A firefighter uses his mobile phone as he sits on a fire truck as smoke billows from burning garbage at the Bhalswa landfill site in New Delhi [Adnan Abidi/Reuters]
Among the worst hit have been the typically humid eastern Indian states, which saw temperatures above 43C on Wednesday.
Schools in the eastern state of Odisha have been shut for a week while neighbouring West Bengal has announced summer school breaks from next week, days ahead of schedule.
Maximum temperatures recorded in six West Bengal districts were at least five degrees Celsius above normal, officials said, with a lack of rain in state capital Kolkata adding to its worries.

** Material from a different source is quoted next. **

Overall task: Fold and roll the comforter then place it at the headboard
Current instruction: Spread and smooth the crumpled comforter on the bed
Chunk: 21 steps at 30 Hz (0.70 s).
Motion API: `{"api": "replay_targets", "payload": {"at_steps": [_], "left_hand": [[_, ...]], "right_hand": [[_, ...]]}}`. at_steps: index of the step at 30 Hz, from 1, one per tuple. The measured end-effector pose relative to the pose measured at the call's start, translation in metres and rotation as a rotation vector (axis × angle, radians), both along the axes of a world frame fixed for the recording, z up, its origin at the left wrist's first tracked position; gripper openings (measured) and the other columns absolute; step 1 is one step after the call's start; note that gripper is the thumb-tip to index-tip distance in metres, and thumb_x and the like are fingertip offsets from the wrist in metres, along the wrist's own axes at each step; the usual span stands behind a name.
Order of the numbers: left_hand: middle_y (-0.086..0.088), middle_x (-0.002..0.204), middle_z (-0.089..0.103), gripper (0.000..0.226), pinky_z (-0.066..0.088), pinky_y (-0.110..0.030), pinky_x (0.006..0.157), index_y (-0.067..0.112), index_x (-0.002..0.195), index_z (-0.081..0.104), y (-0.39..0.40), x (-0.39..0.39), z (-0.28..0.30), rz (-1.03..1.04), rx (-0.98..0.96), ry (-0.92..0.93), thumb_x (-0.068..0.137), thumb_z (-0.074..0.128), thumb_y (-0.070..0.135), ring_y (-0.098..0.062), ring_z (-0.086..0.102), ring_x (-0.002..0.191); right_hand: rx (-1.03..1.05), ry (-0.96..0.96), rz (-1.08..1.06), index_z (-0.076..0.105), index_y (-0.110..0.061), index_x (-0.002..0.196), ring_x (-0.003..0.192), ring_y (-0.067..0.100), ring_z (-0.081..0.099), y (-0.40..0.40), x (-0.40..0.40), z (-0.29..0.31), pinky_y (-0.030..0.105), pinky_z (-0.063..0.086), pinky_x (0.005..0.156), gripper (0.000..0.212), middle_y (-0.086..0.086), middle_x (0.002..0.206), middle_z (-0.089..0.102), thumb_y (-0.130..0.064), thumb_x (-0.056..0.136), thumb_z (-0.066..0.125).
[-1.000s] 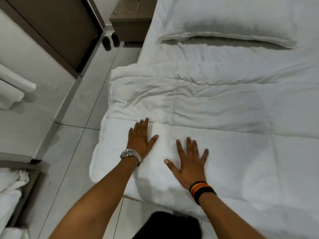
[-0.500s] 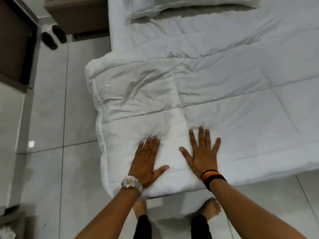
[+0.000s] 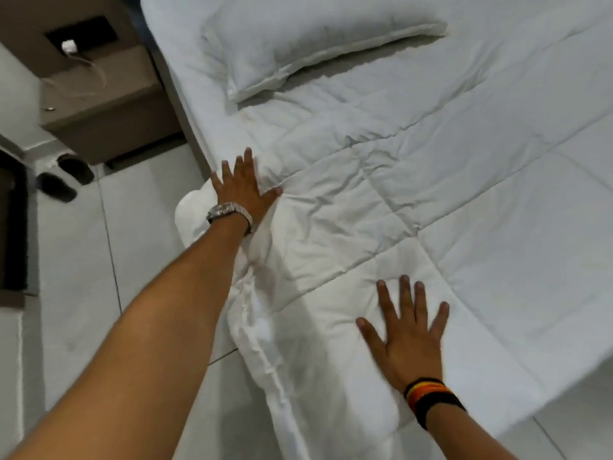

“Rarely it happens that nearly the whole country … is reeling under (a) heatwave,” said hydroclimatologist Arpita Mondal at the Indian Institute of Technology Bombay, on the coast of Maharashtra, where she said the heat was “unbearable”.
Climate change is “beyond doubt” a contributing factor to the weather extremes, Mondal said.
In February, a report by the Intergovernmental Panel on Climate Change warned of India’s vulnerabilities to extreme heat. For example, at 1.5C of warming above pre-industrial temperatures, the West Bengal capital of Kolkata could once a year see conditions match that of the 2015 heatwave, when temperatures hit 44C and thousands died across the country.